Task instructions –
Check every line of the material below, and show those that contain "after".

※

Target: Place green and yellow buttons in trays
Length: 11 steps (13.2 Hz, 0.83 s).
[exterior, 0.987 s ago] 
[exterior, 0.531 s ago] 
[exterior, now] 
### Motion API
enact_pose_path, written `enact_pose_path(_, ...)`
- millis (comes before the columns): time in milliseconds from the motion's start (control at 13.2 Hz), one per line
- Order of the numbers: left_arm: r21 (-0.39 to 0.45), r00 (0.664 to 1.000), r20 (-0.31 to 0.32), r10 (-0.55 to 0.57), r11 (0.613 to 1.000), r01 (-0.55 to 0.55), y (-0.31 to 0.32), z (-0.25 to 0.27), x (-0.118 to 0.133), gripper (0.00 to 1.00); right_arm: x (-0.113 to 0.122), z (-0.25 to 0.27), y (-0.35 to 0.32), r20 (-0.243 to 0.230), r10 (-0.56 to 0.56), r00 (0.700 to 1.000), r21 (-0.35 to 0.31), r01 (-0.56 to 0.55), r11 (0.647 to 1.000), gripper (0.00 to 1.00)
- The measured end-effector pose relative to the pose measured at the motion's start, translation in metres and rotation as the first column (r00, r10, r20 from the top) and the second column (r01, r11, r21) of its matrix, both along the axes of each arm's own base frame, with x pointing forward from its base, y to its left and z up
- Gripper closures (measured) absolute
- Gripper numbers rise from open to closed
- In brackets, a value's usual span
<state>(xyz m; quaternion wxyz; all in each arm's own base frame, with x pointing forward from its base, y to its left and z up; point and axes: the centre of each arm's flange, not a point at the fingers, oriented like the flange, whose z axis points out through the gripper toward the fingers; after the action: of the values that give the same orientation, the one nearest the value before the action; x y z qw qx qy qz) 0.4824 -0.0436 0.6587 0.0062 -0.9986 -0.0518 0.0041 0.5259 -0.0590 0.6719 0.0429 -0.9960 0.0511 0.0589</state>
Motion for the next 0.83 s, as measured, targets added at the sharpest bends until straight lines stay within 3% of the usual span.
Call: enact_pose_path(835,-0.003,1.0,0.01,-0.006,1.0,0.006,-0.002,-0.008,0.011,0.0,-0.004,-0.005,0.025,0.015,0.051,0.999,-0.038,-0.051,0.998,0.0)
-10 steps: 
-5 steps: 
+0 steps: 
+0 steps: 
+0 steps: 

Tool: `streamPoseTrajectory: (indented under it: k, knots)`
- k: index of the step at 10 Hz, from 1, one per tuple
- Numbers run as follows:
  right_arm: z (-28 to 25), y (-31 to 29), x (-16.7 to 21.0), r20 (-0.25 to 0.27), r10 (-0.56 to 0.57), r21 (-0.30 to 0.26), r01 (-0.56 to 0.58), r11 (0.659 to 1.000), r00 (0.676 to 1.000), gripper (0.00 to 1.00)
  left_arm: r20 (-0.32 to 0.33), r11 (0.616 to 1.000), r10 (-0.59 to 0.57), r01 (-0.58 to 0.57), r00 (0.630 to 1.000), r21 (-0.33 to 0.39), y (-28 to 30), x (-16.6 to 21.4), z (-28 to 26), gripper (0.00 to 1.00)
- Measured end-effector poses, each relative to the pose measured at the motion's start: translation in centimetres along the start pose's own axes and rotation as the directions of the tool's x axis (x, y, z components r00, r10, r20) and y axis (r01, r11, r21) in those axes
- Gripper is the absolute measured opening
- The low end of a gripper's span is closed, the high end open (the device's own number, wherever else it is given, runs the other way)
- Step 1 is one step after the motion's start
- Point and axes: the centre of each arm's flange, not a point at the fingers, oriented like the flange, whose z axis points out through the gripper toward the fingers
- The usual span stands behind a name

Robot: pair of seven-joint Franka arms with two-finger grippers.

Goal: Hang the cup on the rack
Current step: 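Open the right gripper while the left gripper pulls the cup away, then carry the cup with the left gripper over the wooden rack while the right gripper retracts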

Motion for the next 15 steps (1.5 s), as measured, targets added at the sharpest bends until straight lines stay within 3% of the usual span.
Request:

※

Your response –
<state>(xyz m; quaternion wxyz; all in each arm's own base frame, with x pointing forward from its base, y to its left and z up; point and axes: the centre of each arm's flange, not a point at the fingers, oriented like the flange, whose z axis points out through the gripper toward the fingers; after the action: of the values that give the same orientation, the one nearest the value before the action; x y z qw qx qy qz) 0.4824 -0.0436 0.6587 0.0062 -0.9986 -0.0518 0.0041 0.5259 -0.0590 0.6719 0.0429 -0.9960 0.0511 0.0589</state>
- Step 1 is one step after the motion's start

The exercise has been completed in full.